PROBLEM STATEMENT: Below are the lines to check; count those holding the string "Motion" and give only the number.

DATASET EXCERPT:
· · · ·

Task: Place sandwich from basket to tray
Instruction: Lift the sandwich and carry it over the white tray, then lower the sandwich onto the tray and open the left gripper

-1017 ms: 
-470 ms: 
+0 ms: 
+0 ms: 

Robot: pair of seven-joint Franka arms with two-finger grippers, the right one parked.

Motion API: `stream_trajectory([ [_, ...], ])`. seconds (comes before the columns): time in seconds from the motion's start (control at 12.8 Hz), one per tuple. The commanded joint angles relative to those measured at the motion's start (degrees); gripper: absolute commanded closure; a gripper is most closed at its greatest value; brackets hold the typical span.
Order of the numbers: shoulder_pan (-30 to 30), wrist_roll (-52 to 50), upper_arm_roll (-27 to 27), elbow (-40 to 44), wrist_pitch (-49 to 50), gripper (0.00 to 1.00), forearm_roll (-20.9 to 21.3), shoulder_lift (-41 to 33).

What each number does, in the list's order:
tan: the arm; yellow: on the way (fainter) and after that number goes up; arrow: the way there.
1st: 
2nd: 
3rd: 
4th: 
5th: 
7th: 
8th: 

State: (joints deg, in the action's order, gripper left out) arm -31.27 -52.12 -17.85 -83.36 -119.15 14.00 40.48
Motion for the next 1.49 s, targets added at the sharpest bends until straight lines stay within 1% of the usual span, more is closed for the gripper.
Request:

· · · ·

EXERCISE RESPONSE: 2